What to work on:
In the data below, how many lines contain the string "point"? Reply with the number only.

Supplied material:
▼

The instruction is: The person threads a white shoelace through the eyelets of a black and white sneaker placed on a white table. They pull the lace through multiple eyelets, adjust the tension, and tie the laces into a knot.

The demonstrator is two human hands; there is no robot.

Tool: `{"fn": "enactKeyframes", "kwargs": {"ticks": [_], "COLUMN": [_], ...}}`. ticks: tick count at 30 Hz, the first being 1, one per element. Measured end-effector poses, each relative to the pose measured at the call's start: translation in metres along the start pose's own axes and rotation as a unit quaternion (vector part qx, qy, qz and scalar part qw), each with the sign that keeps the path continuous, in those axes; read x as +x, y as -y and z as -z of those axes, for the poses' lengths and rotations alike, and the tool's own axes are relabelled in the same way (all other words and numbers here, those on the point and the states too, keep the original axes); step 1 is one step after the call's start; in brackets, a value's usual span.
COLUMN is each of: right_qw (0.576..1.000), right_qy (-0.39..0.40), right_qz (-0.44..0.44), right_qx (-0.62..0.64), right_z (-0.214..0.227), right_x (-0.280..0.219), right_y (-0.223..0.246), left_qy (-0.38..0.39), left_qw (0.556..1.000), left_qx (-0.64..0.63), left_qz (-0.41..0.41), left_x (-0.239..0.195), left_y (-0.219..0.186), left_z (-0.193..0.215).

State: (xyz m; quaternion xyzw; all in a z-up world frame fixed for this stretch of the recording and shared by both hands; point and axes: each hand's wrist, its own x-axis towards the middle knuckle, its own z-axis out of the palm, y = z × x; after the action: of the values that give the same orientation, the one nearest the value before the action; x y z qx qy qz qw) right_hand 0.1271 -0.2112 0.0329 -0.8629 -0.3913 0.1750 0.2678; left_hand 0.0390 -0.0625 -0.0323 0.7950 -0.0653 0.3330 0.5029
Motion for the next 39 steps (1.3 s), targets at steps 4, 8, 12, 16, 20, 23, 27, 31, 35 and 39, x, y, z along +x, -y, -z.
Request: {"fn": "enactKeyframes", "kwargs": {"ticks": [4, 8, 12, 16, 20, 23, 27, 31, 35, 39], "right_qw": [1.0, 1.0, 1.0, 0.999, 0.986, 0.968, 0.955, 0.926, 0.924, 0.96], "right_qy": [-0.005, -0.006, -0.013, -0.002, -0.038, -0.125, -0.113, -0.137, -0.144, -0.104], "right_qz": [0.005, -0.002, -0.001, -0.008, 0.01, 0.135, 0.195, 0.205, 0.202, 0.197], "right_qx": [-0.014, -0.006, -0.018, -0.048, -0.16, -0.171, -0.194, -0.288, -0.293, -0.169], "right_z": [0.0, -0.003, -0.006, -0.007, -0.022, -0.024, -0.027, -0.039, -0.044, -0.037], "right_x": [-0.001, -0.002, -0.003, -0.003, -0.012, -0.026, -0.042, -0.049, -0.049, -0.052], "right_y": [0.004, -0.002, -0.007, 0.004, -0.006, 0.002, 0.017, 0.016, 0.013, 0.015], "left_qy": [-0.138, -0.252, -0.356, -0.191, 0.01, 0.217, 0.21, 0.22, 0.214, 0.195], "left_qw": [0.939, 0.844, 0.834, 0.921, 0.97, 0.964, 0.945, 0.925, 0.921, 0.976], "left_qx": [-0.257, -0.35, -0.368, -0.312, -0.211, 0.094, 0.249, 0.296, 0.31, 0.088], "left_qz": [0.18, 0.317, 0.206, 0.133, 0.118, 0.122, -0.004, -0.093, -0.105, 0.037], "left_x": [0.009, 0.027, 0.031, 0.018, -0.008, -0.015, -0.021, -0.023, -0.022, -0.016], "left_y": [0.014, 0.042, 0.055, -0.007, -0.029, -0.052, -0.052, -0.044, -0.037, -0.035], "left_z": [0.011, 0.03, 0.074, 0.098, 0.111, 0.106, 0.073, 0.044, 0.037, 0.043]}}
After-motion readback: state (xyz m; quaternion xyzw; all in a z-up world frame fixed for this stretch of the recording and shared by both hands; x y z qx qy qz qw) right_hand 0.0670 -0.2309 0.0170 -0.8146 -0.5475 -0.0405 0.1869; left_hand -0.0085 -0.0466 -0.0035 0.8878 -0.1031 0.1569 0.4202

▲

Exercise response:
2